Another way to prevent budgetary slack is to disassociate the budget with performance. If employees’ bonuses or other performance metrics are tied to meeting budget targets, they will prefer easier to achieve budgets. Removing this link will prevent employees from wanting to beat the numbers for monetary gain and allow them to contribute in a productive fashion.


  • If the budgeted cost in the company is overestimated, then the expenditures can be shifted to future years.
  • When there is uncertainty about the future as possible in the case of the creation of a budget for the new product line, then budget slack may provide flexibility to the management while performing business operations.


  • It could result in a decrease in the efficiency and performance of the employees of the company because, in that case, the employees of the company will work only within their capability of attaining the goals.
  • In case of there is budgetary slack by the understating the revenue of the organization then due to this understatement of revenue there are chances that the management will also cut the budgeted expenses of the vital function of the company such as the research and development expenses, advertisement expenses, production expenses, or administrative expenses, etc. this reduction of the expenses may also be responsible for hampering the company’s long-term viability.

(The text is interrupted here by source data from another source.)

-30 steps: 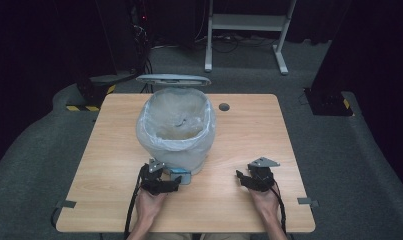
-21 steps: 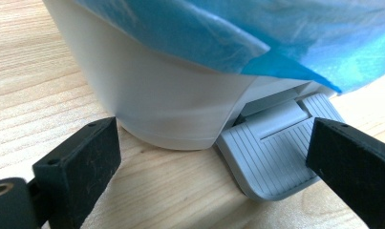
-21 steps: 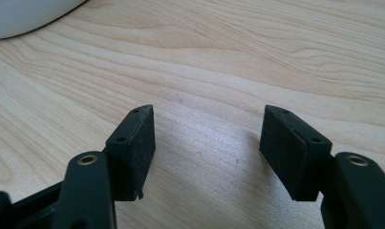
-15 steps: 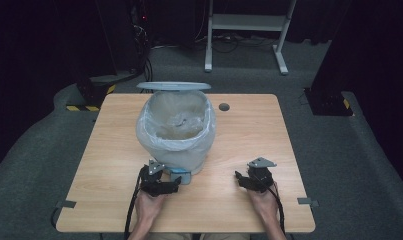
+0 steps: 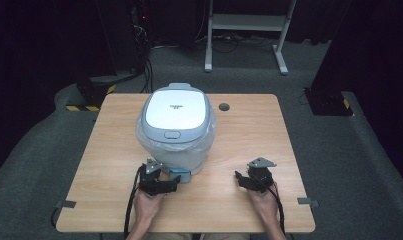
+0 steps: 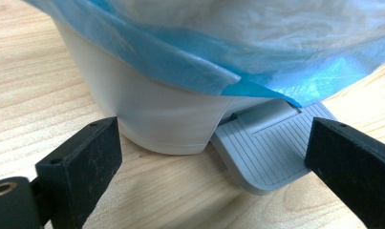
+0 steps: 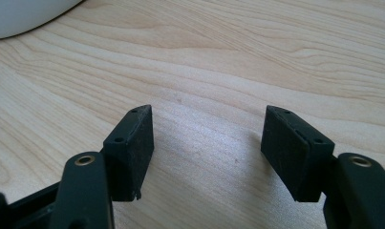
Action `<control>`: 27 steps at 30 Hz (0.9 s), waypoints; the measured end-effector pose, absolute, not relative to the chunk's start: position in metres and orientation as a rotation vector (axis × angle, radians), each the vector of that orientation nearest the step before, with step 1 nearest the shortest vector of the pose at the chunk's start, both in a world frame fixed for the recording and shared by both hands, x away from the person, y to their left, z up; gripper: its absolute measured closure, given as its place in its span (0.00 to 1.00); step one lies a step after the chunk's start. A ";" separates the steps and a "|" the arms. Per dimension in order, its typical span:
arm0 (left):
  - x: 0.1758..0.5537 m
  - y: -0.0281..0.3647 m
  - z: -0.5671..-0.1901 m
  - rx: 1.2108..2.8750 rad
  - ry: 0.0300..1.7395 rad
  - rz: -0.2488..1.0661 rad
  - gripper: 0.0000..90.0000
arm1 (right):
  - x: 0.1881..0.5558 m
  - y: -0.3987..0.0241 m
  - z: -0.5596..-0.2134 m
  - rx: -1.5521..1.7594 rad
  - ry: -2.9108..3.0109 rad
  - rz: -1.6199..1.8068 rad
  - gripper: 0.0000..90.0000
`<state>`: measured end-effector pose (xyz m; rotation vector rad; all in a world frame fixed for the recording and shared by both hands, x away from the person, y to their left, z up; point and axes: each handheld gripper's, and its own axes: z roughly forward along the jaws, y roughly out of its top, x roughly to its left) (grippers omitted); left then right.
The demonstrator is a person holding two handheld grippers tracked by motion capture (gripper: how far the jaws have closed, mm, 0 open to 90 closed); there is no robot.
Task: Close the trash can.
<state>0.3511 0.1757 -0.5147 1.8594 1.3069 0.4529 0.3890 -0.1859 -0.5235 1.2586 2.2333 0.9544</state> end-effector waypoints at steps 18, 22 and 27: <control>0.348 0.224 -0.521 1.895 1.417 0.522 0.10 | 0.389 -0.186 -0.524 1.260 2.232 0.954 0.39; 0.349 0.233 -0.526 1.926 1.456 0.572 0.10 | 0.389 -0.186 -0.524 1.261 2.232 0.954 0.39; 0.350 0.234 -0.528 1.945 1.454 0.621 0.09 | 0.389 -0.186 -0.524 1.267 2.228 0.950 0.38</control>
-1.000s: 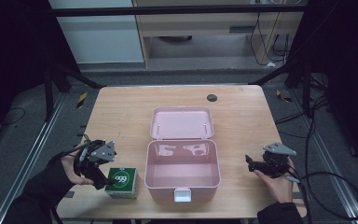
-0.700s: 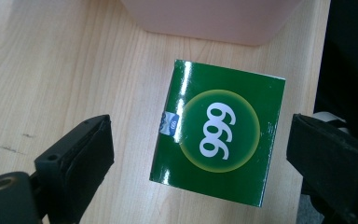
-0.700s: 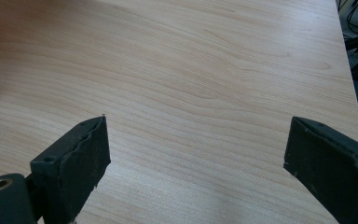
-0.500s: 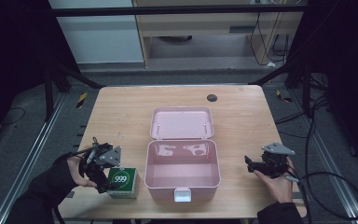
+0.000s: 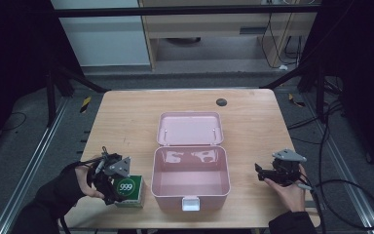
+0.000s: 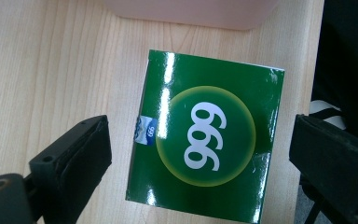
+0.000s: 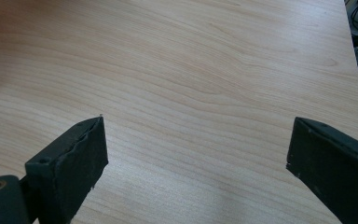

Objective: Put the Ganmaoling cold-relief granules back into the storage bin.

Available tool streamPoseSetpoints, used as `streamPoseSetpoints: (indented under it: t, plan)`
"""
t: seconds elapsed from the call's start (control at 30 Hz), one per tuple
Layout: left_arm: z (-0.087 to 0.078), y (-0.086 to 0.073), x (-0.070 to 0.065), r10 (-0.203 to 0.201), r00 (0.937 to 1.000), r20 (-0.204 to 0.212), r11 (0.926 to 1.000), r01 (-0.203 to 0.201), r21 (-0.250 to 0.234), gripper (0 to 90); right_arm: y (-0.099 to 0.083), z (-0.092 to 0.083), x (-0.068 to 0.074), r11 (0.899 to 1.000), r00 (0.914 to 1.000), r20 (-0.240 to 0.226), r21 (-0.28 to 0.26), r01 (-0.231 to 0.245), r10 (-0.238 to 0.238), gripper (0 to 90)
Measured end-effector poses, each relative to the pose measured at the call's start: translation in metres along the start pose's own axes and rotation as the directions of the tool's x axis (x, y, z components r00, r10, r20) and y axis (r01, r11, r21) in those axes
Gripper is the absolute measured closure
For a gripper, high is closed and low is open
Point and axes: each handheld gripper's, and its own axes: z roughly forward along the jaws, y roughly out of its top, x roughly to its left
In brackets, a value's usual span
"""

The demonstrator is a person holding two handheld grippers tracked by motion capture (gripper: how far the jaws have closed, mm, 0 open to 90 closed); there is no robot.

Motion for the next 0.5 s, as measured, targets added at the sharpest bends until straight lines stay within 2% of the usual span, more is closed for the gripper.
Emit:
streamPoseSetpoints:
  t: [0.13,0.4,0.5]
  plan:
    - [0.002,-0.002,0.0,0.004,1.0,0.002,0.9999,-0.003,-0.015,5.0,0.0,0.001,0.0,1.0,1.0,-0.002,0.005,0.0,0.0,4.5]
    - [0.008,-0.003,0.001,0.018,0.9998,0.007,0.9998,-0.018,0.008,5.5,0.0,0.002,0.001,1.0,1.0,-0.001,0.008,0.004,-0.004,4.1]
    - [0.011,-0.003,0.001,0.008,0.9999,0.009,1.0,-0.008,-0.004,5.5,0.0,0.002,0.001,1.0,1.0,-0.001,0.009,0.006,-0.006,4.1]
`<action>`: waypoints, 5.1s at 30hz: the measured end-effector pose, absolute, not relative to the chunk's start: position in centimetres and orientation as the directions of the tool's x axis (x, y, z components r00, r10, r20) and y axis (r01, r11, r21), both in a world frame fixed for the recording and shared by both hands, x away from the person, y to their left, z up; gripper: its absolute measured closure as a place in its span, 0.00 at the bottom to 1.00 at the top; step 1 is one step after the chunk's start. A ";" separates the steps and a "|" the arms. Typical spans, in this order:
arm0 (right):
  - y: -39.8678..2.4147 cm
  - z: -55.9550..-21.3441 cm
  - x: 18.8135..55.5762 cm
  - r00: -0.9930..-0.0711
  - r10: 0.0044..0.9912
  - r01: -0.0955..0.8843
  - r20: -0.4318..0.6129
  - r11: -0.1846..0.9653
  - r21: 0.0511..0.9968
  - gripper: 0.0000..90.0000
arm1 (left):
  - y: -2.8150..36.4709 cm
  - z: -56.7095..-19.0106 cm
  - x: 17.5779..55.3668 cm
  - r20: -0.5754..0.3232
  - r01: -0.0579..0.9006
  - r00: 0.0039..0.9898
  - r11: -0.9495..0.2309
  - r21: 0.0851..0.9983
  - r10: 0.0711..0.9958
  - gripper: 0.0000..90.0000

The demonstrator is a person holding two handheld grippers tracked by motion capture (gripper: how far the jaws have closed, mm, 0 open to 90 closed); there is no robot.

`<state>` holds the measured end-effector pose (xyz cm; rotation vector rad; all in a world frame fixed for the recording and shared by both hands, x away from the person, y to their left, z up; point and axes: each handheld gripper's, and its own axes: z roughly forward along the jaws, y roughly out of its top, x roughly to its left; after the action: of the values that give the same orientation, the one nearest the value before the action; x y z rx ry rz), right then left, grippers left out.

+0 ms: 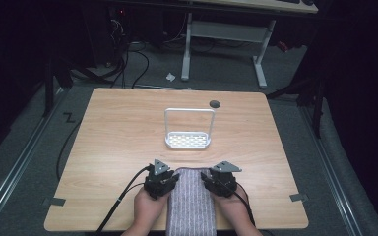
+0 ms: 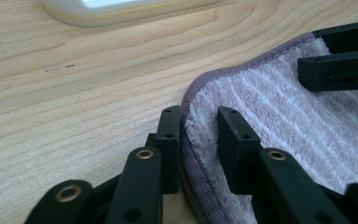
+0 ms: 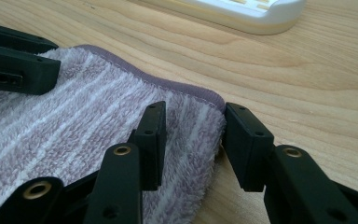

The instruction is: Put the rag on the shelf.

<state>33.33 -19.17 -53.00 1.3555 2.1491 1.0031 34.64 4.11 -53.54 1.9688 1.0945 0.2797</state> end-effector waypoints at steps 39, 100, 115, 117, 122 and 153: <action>-17.0 -48.8 32.5 -0.453 0.888 0.357 -0.078 0.261 0.897 0.92 | 5.7 -49.0 33.6 -0.146 0.403 0.584 -0.129 0.906 0.799 0.88; -18.3 -30.8 40.5 -0.360 0.927 0.027 -0.107 0.124 0.992 0.94 | 4.6 -32.1 43.0 0.111 -0.006 0.589 -0.133 0.991 0.801 0.89; -17.7 -30.7 47.9 -0.337 0.933 0.078 -0.126 0.161 0.984 0.94 | 4.0 -32.5 50.2 0.104 0.087 0.532 -0.176 0.980 0.840 0.88; -17.8 -31.6 49.0 -0.339 0.932 0.110 -0.129 0.176 0.978 0.93 | 3.9 -33.2 51.2 0.094 0.125 0.534 -0.188 0.974 0.840 0.88; -17.9 -34.3 51.1 -0.344 0.934 0.219 -0.094 0.177 0.960 0.93 | 3.7 -35.0 52.6 0.102 0.191 0.536 -0.238 0.952 0.838 0.88; -19.7 -36.3 46.7 -0.383 0.919 0.258 -0.089 0.200 0.945 0.73 | 7.7 -36.0 48.0 0.010 0.274 0.530 -0.183 0.944 0.848 0.63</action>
<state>46.75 -19.71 -36.28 1.1046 1.7798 1.2057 47.96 7.73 -36.05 1.7242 0.9476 0.6870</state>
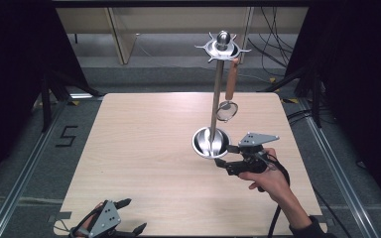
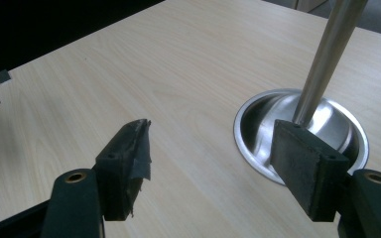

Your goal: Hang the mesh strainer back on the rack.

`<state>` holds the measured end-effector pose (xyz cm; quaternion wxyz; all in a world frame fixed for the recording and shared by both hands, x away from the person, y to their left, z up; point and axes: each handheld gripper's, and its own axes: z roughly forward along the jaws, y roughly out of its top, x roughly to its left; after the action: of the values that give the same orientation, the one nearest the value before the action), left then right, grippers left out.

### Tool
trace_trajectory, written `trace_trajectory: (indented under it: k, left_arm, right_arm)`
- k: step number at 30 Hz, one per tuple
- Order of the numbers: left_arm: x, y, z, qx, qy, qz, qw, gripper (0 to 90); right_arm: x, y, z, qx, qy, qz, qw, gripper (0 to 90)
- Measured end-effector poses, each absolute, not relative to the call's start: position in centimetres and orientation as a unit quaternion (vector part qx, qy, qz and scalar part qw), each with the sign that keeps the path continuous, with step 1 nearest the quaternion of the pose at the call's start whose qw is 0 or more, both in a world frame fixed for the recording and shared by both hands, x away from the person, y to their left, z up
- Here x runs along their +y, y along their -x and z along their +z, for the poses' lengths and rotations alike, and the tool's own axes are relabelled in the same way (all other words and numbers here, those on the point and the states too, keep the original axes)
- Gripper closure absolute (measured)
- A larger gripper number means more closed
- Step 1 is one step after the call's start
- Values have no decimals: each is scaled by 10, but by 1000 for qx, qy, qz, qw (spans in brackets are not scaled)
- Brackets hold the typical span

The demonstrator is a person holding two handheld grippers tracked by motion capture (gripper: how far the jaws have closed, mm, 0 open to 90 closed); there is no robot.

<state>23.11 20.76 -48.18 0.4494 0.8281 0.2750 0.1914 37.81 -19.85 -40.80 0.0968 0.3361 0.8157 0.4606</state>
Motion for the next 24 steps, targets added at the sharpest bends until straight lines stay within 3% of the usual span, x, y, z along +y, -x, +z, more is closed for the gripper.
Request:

Essential Points about Budgetary Slack

  • It is the intentional over-estimation of the budgeted expenses or under-estimation of the budgeted revenue of the company during a point of time while preparing the budget.
  • When large numbers of employees are involved in the preparation of budgets in the organization, then generally, there are more chances of introduction of budgetary slack into the budgets by them so that they can easily achieve the targets.
  • Even the senior management can introduce inventory slack into the budgets if they want to report a good picture of the achievement of their targets to the investment community. Although the analysts judge the performance of the business by comparing the actual results of the business with that of its competitors but still some organizations introduce budget slack for getting a good picture of the business, thinking it will work in favor of their organization.
  • To prevent the practice of the budgetary slack, the top management of the company should limit the manager count that is allowed to prepare the budgets and should not make the budget as the basis of the evaluation of the performance of the company.
  • It could result in a decrease in the efficiency and performance of the employees of the company because, in that case, the employees of the company will work only within their capability of attaining the goals.
  • The top-level management gets misled about the actual profitability of the business due to the budgetary slack, no matter the reason for the creation of budgetary slack is ethical or unethical. To overcome the same, top-level management should review the budget of previous years and assess variances between budgeted and actual numbers. With this, they might be able to correct the slack is any prevailing in the current budget and the future budgets of the company.